In the very first post on this subject I suggested the examples would apply to other systems as well - luckily I did add the caveat 'some of the code' ;)

As it appears that the support for the framebuffer driver and the functionality it provides seems to in fact differ a lot between Linux distributions and graphics hardware specific drivers. This was way simpler back in the day I started with Linux fb some 20 years ago... So unfortunately cannot promise the examples will fully work on even another Debian based system. Some of you readers had already found this out some time ago, apologies if it seemed I promised more than I delivered.

I have recently played with a Debian 8.3.0 distribution on a desktop PC. I found out that for example changing the bits_per_pixel does not return errors and querying the information back after setting looks like it went through. But trying to plot pixels will not produce the expected result - it appears that the fb is still in 32 bit mode even when it reports 8 bit :/ Of course any 32 bit pixel plotting code works fine...

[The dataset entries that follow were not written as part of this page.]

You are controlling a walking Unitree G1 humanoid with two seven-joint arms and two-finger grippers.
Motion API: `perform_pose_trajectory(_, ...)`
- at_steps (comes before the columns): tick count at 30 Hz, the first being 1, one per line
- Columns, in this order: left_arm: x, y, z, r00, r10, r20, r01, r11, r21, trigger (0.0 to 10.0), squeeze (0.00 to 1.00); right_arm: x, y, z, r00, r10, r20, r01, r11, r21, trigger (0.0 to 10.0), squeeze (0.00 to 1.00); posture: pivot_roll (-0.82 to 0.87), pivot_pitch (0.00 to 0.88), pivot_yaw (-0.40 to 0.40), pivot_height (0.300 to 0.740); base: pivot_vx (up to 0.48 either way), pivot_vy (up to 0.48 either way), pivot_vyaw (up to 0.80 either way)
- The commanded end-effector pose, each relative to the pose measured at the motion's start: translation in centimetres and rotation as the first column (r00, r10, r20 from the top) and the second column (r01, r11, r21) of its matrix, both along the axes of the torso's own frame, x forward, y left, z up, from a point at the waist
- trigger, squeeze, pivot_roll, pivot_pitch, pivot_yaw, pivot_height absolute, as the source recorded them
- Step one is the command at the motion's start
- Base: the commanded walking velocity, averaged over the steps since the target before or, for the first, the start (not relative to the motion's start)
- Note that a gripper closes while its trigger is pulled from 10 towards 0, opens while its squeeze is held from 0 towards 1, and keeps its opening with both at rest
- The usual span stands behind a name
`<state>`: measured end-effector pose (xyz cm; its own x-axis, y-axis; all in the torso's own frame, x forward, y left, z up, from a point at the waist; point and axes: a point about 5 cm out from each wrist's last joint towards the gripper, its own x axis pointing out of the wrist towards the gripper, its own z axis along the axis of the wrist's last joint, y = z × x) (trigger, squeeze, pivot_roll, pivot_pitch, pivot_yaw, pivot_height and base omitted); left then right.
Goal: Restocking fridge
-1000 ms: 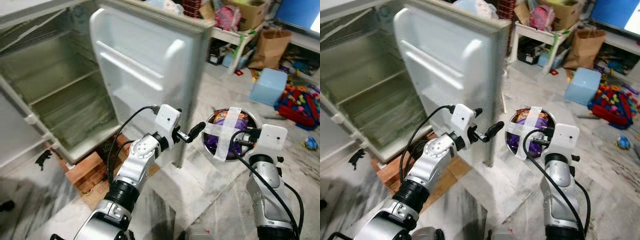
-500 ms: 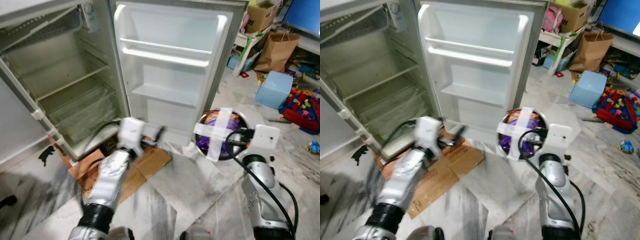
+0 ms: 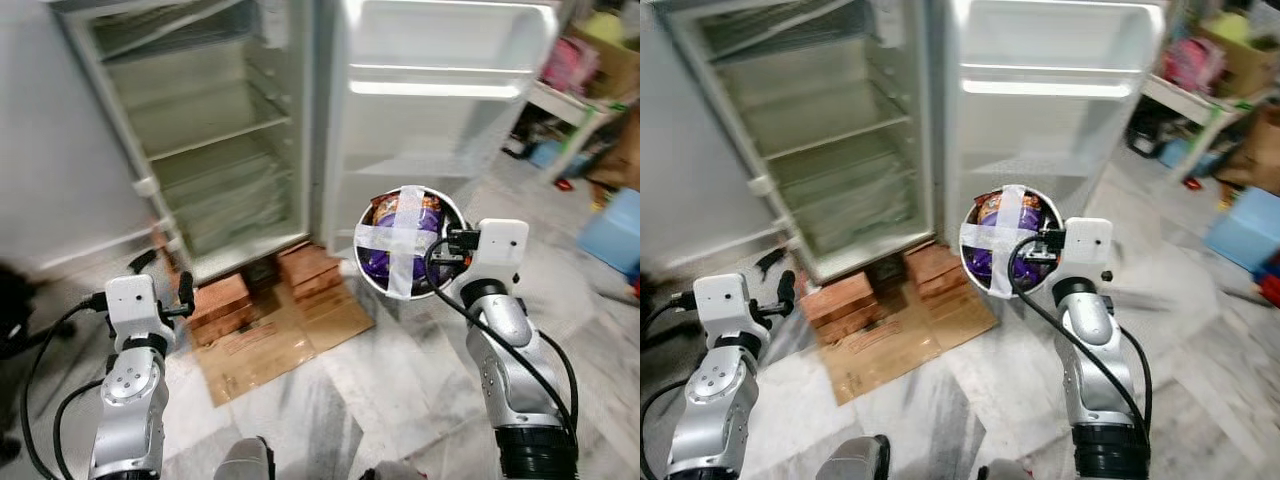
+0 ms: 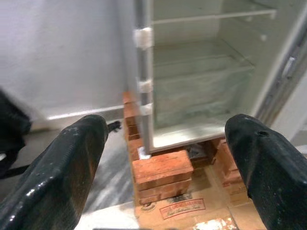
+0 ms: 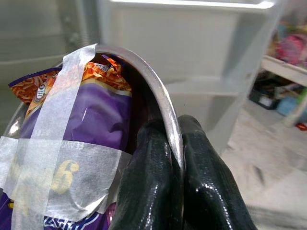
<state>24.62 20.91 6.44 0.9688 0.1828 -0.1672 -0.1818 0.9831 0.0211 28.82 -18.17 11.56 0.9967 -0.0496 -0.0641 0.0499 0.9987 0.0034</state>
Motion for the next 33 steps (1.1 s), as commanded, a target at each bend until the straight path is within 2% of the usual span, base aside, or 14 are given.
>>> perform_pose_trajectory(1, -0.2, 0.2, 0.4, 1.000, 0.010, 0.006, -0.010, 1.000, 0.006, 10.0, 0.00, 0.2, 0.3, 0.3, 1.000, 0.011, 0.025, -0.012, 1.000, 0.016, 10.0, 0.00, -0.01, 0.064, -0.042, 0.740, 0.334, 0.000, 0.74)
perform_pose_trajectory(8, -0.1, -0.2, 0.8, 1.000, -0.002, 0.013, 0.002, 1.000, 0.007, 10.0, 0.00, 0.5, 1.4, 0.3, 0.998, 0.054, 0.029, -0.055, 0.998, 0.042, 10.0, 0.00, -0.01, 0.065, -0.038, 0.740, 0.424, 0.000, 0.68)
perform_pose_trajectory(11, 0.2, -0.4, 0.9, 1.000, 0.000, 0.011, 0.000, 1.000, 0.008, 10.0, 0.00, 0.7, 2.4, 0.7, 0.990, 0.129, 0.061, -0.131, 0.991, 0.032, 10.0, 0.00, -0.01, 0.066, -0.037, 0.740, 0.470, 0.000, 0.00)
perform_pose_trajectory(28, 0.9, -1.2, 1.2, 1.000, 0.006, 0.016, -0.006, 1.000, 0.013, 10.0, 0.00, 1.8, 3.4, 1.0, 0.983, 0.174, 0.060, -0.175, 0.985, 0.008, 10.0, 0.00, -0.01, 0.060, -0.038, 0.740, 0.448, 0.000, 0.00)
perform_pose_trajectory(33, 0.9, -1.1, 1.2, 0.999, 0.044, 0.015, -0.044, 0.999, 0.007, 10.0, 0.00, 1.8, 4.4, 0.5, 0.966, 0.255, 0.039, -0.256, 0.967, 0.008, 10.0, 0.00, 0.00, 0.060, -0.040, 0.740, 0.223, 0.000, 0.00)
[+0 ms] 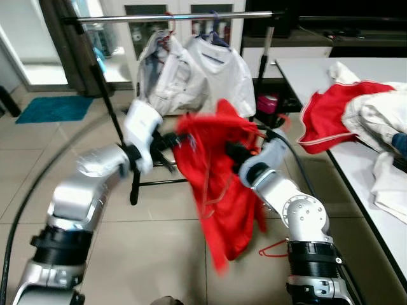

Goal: Hang hanger

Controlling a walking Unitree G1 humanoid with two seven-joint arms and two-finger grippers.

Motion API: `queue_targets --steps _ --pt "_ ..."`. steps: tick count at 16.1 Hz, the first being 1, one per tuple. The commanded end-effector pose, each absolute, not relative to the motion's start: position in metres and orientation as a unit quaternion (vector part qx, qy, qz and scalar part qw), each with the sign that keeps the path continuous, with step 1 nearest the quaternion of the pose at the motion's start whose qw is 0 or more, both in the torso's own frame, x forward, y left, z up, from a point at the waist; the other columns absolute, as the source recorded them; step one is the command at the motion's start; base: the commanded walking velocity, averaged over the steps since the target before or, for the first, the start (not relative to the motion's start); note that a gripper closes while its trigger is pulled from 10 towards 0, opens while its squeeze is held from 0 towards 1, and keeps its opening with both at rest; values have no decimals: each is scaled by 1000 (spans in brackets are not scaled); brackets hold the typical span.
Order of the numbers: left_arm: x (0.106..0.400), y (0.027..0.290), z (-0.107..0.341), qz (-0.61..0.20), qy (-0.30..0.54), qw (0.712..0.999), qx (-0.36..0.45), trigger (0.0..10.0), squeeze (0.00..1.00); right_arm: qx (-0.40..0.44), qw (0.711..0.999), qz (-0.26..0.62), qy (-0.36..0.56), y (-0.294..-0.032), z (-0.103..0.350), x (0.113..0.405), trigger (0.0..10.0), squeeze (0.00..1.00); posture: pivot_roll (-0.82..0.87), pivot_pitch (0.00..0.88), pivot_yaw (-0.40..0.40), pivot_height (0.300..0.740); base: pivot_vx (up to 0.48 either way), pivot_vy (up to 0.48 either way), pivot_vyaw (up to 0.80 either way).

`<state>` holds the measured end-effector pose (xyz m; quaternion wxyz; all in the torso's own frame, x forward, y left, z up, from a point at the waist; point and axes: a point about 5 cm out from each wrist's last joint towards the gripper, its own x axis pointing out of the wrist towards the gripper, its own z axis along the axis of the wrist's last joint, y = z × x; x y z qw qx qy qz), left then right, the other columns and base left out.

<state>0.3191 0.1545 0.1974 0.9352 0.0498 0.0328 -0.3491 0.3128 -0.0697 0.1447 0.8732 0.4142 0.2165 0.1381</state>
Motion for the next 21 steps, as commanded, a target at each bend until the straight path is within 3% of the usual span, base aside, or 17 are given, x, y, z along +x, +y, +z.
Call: queue_targets --steps 1,6,8,10,11,12,14,18,21 --pt "322 153 204 -342 20 939 32 0 0 419 866 163 218 -58 148 307 10000 0 -60 0 42 740 0 0 0" --pt "325 143 210 -347 5 938 1 0 0 382 879 177 223 -57 146 306 10000 0 -64 0 49 740 0 0 0" --pt "331 148 220 -339 1 940 -28 0 0 440 854 158 227 -64 144 308 10000 0 -60 0 50 740 0 0 0" --pt "321 152 201 -387 72 919 25 0 0 519 814 142 218 -69 152 317 10000 0 -59 0 57 740 0 0 0" --pt "321 152 201 -387 72 919 25 0 0 519 814 142 218 -69 152 317 10000 0 -59 0 57 740 0 0 0" --pt "312 150 194 -420 103 901 36 0 0 571 783 122 215 -72 156 324 10000 0 -54 0 46 740 0 0 0" --pt "299 141 188 -466 136 874 18 0 0 610 758 89 214 -73 158 331 10000 0 -51 12 40 740 0 0 0" --pt "268 103 172 -554 176 811 -71 0 0 637 746 -14 191 -81 153 343 10000 0 -46 12 10 740 0 0 0" --pt "258 94 173 -569 169 794 -129 0 0 649 742 -65 151 -95 160 348 10000 0 -49 11 18 740 0 0 0"
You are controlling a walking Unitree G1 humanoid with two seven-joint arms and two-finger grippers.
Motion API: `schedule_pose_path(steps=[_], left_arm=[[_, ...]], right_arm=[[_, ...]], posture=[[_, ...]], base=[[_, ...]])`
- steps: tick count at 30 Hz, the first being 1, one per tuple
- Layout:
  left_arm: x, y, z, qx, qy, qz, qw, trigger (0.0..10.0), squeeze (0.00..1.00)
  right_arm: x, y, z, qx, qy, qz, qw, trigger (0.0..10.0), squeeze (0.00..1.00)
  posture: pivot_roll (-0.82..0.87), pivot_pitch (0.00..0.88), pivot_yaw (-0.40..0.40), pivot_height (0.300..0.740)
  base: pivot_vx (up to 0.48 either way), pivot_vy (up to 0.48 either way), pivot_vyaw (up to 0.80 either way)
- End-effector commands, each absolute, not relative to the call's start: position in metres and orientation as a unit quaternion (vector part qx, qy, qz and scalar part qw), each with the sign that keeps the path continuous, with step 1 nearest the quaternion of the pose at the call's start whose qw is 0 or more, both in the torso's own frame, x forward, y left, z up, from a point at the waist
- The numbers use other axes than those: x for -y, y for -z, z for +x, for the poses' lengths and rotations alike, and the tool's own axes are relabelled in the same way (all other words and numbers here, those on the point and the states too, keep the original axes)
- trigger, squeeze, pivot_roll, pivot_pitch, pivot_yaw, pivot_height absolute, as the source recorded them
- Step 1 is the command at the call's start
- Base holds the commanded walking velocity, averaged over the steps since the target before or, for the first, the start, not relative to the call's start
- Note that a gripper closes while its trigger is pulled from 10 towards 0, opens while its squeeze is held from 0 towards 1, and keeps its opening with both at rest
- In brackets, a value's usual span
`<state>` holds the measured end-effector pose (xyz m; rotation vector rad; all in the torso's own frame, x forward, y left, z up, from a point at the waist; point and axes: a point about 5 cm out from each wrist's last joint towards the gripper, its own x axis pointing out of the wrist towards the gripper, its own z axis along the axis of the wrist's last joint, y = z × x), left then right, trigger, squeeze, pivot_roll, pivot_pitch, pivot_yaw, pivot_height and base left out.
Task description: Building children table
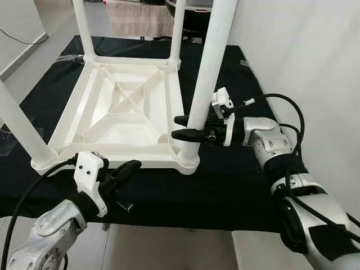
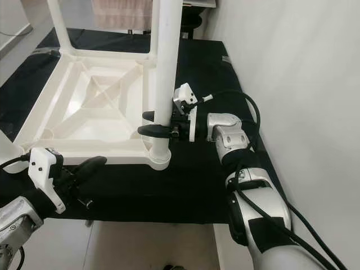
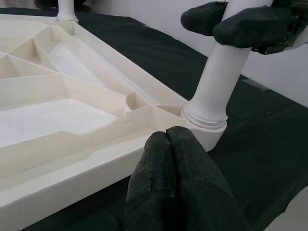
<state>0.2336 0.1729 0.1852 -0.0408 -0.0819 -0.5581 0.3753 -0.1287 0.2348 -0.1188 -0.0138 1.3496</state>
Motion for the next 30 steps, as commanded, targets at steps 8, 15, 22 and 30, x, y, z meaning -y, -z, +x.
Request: schedule_pose_path(steps=[8, 15, 22, 30], left_arm=[[-0.177, -0.186, 0.234, 0.037, 0.279, -0.026, 0.959, 10.0, 0.0], [-0.177, -0.184, 0.24, 0.034, 0.281, -0.024, 0.959, 10.0, 0.0], [-0.177, -0.181, 0.24, 0.035, 0.274, -0.022, 0.961, 10.0, 0.0], [-0.174, -0.181, 0.239, 0.034, 0.278, -0.023, 0.96, 10.0, 0.0]], right_arm=[[0.119, -0.165, 0.346, 0.006, -0.247, -0.039, 0.968, 0.0, 0.0], [0.112, -0.153, 0.346, -0.01, -0.201, -0.062, 0.977, 0.0, 0.0], [0.11, -0.15, 0.347, -0.035, -0.209, -0.056, 0.976, 8.4, 0.0], [0.105, -0.196, 0.333, 0.036, -0.439, -0.001, 0.898, 10.0, 1.0]], posture=[[0.01, 0.203, -0.093, 0.74], [0.03, 0.171, -0.1, 0.74], [0.04, 0.153, -0.11, 0.74], [0.05, 0.152, -0.11, 0.74]], base=[[0.0, 0.0, 0.0], [0.0, 0.0, 0.0], [0.0, 0.0, 0.0], [0.0, 0.0, 0.0]])
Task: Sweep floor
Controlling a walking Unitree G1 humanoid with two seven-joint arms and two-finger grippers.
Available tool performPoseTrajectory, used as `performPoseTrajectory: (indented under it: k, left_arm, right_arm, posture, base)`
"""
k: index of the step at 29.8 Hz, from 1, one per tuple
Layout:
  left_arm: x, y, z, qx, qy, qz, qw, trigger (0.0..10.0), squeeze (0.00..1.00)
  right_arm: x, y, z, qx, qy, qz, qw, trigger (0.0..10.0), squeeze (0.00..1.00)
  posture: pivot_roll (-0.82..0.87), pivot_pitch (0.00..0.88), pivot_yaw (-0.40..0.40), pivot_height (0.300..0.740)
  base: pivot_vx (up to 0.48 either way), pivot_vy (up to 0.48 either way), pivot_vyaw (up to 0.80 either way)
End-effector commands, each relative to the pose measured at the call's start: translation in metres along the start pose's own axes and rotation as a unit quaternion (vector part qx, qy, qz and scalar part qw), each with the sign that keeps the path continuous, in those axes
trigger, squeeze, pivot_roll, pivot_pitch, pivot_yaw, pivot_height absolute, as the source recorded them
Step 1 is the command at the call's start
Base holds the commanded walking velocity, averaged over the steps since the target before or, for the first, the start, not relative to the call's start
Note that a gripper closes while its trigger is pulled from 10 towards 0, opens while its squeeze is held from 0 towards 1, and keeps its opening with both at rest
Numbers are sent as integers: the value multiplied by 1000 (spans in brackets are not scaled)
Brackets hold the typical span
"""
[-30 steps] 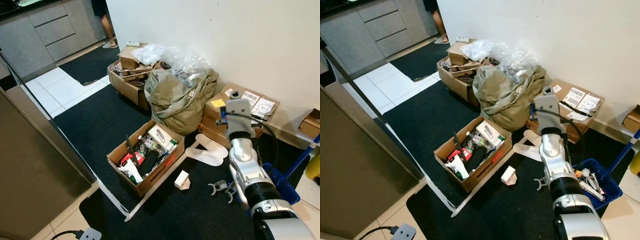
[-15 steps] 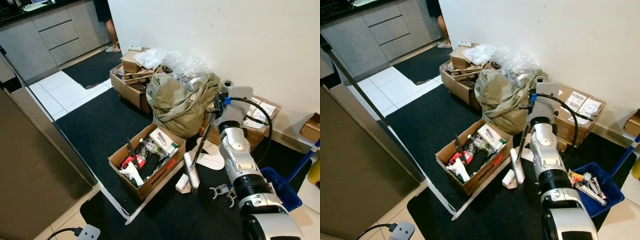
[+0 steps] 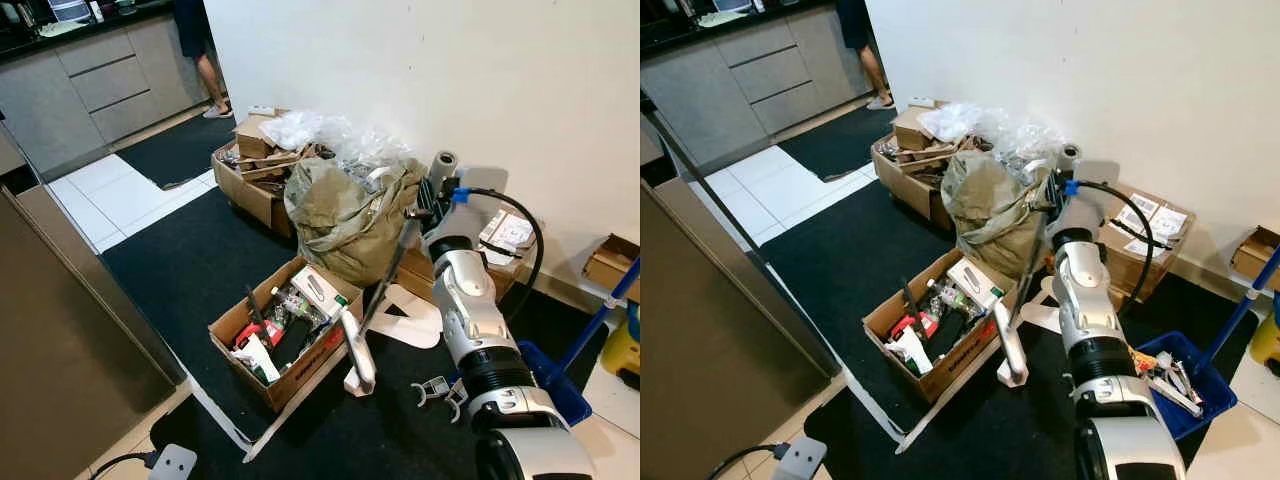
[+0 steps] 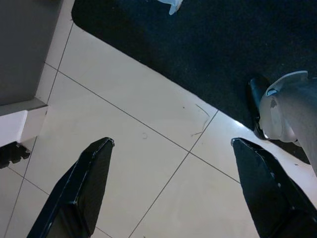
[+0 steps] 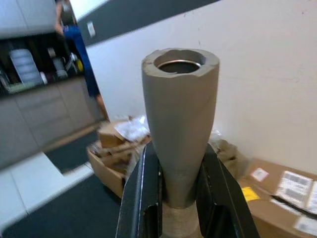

I modified the original test program a bit to output some more information. One additional bit (well, a string actually :D ) of information is the fb_fix_screeninfo.id which should give us the fb driver 'name' - for my setup this is inteldrmfb:

The 'drm' part there suggests that the driver is implementing the more recent Direct Rendering Manager (DRM) model and the fbdev support is not complete. If running other distributions and interested in low level graphics it would be worth investigation the DRM API libdrm.